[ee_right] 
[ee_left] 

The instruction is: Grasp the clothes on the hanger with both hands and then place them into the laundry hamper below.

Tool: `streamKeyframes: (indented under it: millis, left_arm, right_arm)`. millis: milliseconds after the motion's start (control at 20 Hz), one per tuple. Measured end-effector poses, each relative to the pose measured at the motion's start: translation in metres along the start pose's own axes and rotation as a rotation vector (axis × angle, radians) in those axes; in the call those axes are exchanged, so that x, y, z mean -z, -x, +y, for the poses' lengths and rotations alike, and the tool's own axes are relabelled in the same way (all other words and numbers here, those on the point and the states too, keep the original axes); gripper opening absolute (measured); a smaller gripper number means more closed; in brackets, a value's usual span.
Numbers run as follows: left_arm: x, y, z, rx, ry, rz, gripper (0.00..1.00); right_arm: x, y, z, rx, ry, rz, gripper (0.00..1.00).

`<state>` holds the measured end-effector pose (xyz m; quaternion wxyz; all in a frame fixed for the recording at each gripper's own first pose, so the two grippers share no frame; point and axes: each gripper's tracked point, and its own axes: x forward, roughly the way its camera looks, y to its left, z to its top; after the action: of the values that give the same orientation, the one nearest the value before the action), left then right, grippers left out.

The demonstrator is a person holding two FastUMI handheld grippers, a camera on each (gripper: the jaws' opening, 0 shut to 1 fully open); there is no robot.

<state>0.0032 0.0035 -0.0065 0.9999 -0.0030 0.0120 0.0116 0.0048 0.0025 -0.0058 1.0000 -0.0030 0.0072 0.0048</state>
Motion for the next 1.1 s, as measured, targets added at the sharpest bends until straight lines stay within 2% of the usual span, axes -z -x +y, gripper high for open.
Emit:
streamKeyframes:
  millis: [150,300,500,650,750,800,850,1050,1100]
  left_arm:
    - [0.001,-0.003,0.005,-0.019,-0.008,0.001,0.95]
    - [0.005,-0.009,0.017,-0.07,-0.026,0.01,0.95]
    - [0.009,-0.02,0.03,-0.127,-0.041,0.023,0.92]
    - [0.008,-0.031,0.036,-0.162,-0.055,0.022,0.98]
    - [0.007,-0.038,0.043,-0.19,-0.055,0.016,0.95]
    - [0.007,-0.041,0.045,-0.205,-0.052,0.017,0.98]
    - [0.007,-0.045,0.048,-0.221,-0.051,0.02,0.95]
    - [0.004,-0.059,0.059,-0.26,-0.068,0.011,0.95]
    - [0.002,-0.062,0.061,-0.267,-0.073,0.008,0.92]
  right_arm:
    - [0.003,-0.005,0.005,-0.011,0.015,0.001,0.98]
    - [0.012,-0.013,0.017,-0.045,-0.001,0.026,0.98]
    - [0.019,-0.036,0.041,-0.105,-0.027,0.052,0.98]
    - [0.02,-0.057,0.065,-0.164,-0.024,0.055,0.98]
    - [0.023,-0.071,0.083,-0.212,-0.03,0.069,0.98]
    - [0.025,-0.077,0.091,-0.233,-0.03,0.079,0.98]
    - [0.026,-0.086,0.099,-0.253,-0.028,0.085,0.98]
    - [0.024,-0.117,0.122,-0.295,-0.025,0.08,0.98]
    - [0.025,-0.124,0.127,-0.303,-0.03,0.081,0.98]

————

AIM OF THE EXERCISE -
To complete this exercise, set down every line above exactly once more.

WRITTEN SOLUTION -
[ee_right] 
[ee_left] 

The instruction is: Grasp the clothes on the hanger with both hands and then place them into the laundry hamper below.

Tool: `streamKeyframes: (indented under it: millis, left_arm, right_arm)`. millis: milliseconds after the motion's start (control at 20 Hz), one per tuple. Measured end-effector poses, each relative to the pose measured at the motion's start: translation in metres along the start pose's own axes and rotation as a rotation vector (axis × angle, radians) in those axes; in the call those axes are exchanged, so that x, y, z mean -z, -x, +y, for the poses' lengths and rotations alike, and the tool's own axes are relabelled in the same way (all other words and numbers here, those on the point and the states too, keep the original axes); gripper opening absolute (measured); a smaller gripper number means more closed; in brackets, a value's usual span.
Numbers run as follows: left_arm: x, y, z, rx, ry, rz, gripper (0.00..1.00); right_arm: x, y, z, rx, ry, rz, gripper (0.00..1.00).

`<state>` holds the measured end-effector pose (xyz m; quaternion wxyz; all in a frame fixed for the recording at each gripper's own first pose, so the two grippers share no frame; point and axes: each gripper's tracked point, and its own axes: x forward, roughly the way its camera looks, y to its left, z to its top; after the action: of the values that give the same orientation, the one nearest the value before the action), left then right, grippers left out.

The demonstrator is a person holding two FastUMI handheld grippers, a camera on each (gripper: the jaws' opening, 0 shut to 1 fully open); there is no robot.

<state>0.0032 0.0035 -0.0065 0.9999 -0.0030 0.0120 0.0116 0.0048 0.0025 -0.0058 1.0000 -0.0030 0.0072 0.0048</state>
Motion for the next 1.1 s, as measured, targets added at the sharpest bends until straight lines stay within 2% of the usual span, axes -z -x +y, gripper high for open.
Emit:
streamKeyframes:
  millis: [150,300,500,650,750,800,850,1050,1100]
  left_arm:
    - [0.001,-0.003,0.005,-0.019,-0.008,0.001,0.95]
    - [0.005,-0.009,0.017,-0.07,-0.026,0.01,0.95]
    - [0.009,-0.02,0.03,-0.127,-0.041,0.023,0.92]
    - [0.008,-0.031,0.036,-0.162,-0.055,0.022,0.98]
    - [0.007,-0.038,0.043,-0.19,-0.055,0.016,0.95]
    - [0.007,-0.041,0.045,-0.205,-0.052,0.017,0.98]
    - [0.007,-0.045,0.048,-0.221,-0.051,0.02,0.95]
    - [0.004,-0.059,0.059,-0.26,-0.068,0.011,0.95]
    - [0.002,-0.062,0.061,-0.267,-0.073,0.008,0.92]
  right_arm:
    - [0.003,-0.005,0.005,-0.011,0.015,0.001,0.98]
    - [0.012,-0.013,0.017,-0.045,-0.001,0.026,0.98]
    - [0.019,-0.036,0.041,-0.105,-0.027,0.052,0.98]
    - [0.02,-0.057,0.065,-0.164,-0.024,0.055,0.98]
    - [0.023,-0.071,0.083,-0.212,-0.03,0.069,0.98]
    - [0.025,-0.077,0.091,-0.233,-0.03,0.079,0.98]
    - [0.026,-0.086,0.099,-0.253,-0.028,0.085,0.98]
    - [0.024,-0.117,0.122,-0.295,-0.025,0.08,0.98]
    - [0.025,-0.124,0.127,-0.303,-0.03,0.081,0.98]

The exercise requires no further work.